This example targets customers in Brazil for a special promotion that offers coupons and an affinity card. The query uses data on marital status, education, and income to predict the customers who would be most likely to take advantage of the incentives. The query applies a decision tree model called dt_sh_clas_sample
to score the customer data.
Example 1-1 Predict Best Candidates for an Affinity Card
SELECT cust_id FROM mining_data_apply_v WHERE PREDICTION(dt_sh_clas_sample USING cust_marital_status, education, cust_income_level ) = 1 AND country_name IN 'Brazil'; CUST_ID ---------- 100404 100607 101113
The same query, but with a bias to favor false positives over false negatives, is shown here.

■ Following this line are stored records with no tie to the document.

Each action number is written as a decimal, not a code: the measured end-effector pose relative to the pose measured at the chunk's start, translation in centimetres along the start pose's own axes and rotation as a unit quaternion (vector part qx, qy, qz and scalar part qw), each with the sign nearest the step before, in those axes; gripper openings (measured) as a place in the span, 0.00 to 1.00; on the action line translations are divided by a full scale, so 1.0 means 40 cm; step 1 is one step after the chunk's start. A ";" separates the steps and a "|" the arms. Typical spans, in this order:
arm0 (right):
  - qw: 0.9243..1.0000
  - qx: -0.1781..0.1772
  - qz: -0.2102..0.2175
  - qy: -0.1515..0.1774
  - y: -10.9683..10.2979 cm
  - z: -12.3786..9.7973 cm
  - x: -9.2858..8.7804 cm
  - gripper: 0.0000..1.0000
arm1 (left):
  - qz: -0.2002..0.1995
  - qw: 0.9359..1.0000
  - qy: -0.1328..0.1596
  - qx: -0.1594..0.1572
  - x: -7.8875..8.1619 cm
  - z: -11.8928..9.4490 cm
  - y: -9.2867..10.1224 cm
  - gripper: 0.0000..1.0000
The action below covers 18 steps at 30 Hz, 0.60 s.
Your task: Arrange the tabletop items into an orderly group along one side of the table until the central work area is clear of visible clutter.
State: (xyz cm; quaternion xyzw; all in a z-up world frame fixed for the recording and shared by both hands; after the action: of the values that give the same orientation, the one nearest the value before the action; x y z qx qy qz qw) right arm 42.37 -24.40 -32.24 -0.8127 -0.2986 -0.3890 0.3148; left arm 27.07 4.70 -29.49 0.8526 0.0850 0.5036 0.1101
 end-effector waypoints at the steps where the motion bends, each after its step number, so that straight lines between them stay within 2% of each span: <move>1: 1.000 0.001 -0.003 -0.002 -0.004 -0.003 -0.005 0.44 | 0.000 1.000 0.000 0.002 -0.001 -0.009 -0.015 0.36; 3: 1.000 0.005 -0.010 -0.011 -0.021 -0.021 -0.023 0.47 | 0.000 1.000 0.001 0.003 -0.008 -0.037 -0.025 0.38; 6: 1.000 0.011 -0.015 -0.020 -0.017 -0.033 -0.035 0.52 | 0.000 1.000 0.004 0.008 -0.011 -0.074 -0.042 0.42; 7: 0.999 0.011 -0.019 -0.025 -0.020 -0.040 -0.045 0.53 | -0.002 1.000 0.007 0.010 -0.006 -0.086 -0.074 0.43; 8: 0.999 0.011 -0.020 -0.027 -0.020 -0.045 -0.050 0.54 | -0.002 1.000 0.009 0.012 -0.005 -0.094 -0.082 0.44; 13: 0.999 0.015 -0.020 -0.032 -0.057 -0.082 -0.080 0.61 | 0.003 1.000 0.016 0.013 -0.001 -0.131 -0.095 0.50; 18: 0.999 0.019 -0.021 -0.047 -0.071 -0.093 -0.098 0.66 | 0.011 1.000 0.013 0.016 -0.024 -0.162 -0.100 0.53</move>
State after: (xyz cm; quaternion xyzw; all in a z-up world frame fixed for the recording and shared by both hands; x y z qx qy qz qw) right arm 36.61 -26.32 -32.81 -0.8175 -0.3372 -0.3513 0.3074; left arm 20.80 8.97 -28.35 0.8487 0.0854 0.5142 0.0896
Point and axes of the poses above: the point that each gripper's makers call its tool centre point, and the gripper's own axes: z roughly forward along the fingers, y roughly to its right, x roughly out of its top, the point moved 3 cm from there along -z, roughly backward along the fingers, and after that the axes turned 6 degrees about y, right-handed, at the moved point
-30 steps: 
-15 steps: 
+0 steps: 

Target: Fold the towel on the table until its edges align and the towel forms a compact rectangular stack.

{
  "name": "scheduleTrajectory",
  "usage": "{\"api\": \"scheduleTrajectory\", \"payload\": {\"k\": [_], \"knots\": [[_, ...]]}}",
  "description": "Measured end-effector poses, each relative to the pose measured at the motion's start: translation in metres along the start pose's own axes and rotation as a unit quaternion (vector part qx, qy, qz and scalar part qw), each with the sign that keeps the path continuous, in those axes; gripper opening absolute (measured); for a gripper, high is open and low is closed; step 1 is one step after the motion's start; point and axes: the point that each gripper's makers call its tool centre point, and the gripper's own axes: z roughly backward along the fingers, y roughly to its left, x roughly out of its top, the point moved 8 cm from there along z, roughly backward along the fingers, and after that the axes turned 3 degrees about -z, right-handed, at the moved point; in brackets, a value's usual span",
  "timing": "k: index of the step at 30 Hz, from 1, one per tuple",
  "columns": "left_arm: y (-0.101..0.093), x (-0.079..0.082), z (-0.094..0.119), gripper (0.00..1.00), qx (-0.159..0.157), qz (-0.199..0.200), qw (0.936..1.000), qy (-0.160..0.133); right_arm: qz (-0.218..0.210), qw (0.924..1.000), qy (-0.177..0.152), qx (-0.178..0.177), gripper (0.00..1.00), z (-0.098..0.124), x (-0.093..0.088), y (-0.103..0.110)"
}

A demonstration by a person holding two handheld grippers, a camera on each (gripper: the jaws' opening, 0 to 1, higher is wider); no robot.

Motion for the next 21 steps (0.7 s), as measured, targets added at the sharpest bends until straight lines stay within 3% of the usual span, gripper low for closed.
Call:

SELECT cust_id FROM mining_data_apply_v WHERE PREDICTION(dt_sh_clas_sample COST MODEL USING cust_marital_status, education, cust_income_level ) = 1 AND country_name IN 'Brazil'; CUST_ID ---------- 100139 100163 100275 100404 100607 101113 101170 101463
The COST MODEL
keywords cause the cost matrix associated with the model to be used in making the prediction. The cost matrix, stored in a table called dt_sh_sample_costs
, specifies that a false negative is eight times more costly than a false positive. Overlooking a likely candidate for the promotion is far more costly than including an unlikely candidate.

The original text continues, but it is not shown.